Le Père. Mon enfant, tu ne sais pas ce qu'il en coûte d'abandonner le lieu qui nous a vus naître.
Le Fils. Le pire de tout est d'y périr de misère.
Le Père. Va, mon fils, cherche une terre plus hospitalière. Pour moi, je ne m'éloignerai pas de cette fosse où sont descendus ta mère, tes frères et tes sœurs. Il me tarde d'y trouver enfin, auprès d'eux, le repos qui m'a été refusé dans cette ville de désolation.
Le Fils. Du courage, bon père, nous trouverons du travail à l'étranger, en Poitou, en Normandie, en Bretagne. On dit que toute l'industrie de Paris se transporte peu à peu dans ces lointaines contrées.
Le Père. C'est bien naturel. Ne pouvant plus nous vendre du bois et des aliments, elles ont cessé d'en produire au delà de leurs besoins; ce qu'elles ont de temps et de capitaux disponibles, elle les consacrent à faire elle-mêmes ce que nous leur fournissions autrefois.
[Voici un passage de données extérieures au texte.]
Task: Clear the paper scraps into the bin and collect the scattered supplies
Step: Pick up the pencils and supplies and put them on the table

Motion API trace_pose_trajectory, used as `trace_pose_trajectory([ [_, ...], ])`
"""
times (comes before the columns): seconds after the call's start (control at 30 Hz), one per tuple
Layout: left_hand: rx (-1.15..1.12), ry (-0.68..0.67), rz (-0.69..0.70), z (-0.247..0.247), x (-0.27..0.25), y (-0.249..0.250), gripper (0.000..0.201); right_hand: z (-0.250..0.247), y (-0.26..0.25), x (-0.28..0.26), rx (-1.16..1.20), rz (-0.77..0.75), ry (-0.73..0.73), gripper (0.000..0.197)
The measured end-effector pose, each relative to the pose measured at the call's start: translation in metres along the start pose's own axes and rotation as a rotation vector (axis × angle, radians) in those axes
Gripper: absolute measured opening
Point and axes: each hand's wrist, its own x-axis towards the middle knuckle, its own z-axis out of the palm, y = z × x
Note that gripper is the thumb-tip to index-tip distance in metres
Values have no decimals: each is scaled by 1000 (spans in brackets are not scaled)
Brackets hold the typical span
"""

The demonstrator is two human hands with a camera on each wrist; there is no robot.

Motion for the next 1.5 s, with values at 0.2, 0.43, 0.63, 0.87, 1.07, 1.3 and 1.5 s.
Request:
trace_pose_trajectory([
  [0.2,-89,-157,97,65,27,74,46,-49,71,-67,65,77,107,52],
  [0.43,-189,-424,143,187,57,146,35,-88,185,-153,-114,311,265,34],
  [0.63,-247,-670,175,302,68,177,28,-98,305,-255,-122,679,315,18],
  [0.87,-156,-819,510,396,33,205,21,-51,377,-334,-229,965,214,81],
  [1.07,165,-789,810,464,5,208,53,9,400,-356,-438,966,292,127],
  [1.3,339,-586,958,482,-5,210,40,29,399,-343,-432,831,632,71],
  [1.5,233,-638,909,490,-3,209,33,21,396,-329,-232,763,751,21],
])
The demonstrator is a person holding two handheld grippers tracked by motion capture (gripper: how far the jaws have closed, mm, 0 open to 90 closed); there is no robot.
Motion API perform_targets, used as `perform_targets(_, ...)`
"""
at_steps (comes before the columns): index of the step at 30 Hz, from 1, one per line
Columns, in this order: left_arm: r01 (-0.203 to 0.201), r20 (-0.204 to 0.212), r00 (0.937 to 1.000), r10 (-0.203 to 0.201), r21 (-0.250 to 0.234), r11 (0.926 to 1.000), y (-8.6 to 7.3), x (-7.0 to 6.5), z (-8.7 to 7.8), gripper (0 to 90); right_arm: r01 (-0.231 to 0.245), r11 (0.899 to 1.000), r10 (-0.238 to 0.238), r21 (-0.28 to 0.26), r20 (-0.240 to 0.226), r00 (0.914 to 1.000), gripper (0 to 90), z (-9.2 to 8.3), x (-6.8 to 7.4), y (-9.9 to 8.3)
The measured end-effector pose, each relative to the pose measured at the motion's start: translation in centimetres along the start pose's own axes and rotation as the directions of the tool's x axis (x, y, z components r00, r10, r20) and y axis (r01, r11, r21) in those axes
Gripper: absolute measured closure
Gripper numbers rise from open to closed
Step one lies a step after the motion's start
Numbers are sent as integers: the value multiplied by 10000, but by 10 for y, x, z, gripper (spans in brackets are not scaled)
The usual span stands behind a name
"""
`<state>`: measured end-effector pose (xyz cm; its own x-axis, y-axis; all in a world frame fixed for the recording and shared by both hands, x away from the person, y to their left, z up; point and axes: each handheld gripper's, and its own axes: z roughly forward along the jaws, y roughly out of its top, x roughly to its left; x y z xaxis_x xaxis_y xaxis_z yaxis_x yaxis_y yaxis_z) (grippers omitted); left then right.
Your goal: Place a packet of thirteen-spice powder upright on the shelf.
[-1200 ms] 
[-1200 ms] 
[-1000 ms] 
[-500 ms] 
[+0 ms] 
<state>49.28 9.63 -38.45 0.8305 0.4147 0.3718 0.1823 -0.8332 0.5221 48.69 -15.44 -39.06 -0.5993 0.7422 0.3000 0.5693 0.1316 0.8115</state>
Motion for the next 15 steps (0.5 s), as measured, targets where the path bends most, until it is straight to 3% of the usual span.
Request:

Le Fils. De même qu'à Paris on cesse de faire de beaux meubles et de beaux vêtements, pour planter des arbres, élever des porcs et des vaches. Quoique bien jeunes, j'ai vu de vastes magasins, de somptueux quartiers, des quais animés sur ces bords de la Seine envahis maintenant par des prés et des taillis.
Le Père. Pendant que la province se couvre de villes, Paris se fait campagne. Quelle affreuse révolution! Et il a suffi de trois Échevins égarés, aidés de l'ignorance publique, pour attirer sur nous cette terrible calamité.
Le Fils. Contez-moi cette histoire, mon père.
Le Père. Elle est bien simple. Sous prétexte d'implanter à Paris trois industries nouvelles et de donner ainsi de l'aliment au travail des ouvriers, ces hommes firent prohiber le bois, le beurre et la viande. Ils s'arrogèrent le droit d'en approvisionner leurs concitoyens. Ces objets s'élevèrent d'abord à un prix exorbitant. Personne ne gagnait assez pour s'en procurer, et le petit nombre de ceux qui pouvaient en obtenir, y mettant tous leurs profits, étaient hors d'état d'acheter autre chose; toutes les industries par cette cause s'arrêtèrent à la fois, d'autant plus vite que les provinces n'offraient non plus aucuns débouchés. La misère, la mort, l'émigration commencèrent à dépeupler Paris.
Le Fils. Et quand cela s'arrêtera-t-il?